Even if, over time these cut-price options became slowly, progressively more expensive, which they did as the local market realised it was being exploited and sought to redress the balance, or simply because the suppliers realised that they had knocked out their UK competition and so felt that they could now charge more because they were the ‘only game in town’, and so the price of their goods and services began to creep up, often to a level that made it scarcely worth continuing to use them, because their new, inflated unit prices, allied to the extra ‘hidden’ costs of using a supplier several oceans away, meant it was almost as cheap to have them made back in the UK.

 

Unfortunately, there were other, newer markets yet to be tapped into, and so when one low-cost economy ceased to be ‘low-cost’, another was sourced, and supply switched to the new cheap alternative.

 

And what did we do whilst the rest of the world came and stole our industries, our jobs, our futures?

 

·         Did we at last look at OURSELVES?

·         Did we consider if we were really doing things as well as they could be, as efficiently as they could be, with the customer’s needs ‘front and centre’
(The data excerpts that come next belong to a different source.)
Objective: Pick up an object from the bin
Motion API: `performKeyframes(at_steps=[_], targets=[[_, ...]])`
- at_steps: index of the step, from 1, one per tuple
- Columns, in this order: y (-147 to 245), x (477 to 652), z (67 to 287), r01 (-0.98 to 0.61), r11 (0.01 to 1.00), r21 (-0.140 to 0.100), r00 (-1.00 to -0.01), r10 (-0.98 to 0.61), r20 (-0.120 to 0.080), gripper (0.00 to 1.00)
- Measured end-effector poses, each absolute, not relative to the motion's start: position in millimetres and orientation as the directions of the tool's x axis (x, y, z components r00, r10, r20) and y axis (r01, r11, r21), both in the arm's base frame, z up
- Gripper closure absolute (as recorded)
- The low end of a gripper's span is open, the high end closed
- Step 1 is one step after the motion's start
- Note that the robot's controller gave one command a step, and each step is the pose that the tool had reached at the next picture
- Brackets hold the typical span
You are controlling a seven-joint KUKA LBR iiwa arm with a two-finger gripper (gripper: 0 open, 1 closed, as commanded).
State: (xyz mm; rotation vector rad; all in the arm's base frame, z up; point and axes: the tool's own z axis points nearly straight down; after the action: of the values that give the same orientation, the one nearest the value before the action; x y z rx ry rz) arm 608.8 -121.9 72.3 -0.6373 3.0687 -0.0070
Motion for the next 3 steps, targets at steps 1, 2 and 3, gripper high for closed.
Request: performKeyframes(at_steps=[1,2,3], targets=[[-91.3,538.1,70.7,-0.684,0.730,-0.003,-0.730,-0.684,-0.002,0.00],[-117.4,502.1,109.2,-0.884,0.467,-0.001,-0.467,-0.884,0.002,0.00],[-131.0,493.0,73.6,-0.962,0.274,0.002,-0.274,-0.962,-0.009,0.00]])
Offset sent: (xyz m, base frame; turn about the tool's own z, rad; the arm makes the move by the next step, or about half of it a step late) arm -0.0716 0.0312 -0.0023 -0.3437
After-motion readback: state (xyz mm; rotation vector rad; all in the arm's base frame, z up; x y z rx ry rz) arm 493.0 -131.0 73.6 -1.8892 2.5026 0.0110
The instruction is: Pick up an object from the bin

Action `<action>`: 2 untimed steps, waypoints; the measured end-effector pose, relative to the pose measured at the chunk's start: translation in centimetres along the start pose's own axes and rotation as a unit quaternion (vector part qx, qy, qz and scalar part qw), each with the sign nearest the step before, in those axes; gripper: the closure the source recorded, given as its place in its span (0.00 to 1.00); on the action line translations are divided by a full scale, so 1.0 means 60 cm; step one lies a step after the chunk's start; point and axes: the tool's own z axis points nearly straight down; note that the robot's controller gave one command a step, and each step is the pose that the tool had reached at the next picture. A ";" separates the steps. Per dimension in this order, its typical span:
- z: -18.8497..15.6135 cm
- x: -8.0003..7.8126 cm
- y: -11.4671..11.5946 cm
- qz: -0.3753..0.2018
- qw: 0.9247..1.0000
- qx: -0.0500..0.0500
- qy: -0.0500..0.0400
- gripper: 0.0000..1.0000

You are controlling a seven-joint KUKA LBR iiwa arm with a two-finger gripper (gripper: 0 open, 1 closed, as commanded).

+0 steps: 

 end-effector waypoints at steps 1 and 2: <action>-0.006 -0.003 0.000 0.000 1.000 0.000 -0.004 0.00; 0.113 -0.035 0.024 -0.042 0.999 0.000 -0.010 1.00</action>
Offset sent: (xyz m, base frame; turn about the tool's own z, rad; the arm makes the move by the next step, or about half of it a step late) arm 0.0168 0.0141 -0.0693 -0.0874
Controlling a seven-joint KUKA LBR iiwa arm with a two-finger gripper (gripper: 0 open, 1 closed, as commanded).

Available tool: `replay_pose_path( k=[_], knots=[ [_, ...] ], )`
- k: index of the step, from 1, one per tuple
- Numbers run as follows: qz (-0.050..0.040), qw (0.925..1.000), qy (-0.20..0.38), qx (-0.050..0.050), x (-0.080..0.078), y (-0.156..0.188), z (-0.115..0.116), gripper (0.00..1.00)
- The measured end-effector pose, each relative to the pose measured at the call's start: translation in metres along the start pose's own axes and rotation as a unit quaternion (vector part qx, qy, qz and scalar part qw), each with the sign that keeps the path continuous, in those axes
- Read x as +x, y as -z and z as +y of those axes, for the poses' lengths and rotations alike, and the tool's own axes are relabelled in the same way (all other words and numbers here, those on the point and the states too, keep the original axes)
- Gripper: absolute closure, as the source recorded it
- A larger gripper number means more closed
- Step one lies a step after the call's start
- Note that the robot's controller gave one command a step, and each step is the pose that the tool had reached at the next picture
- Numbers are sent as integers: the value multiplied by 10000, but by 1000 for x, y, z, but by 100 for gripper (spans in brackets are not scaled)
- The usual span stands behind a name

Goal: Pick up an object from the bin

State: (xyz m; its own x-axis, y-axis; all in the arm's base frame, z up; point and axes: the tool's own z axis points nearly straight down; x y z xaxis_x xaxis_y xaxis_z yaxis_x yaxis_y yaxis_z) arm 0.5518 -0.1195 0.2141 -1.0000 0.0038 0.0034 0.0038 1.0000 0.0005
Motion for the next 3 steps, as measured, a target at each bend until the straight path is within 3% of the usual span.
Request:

·         Did we at last face up to the fact that continually warring up and down our hierarchical structures was corrosive and disastrous

·         Did we at long last realise that we were in fact all on the same team, regardless of whether we wore a necktie, a polo shirt, an overall or a boiler suit?

 

No.

Of course, we didn’t!

We continued to whinge about ‘them there foreigners’ and watched helplessly as we lurched from one recession to the next, fuelled mainly by our complete inability to be efficient, effective and competitive.

The truth is that we were still in the same complacent mindset we were when the challenge first emerged, and so still hopelessly unable to stand up to the challenge because we simply didn’t think we could.

Nor did we know how to.

Ironically, it was a recession that changed everything……………..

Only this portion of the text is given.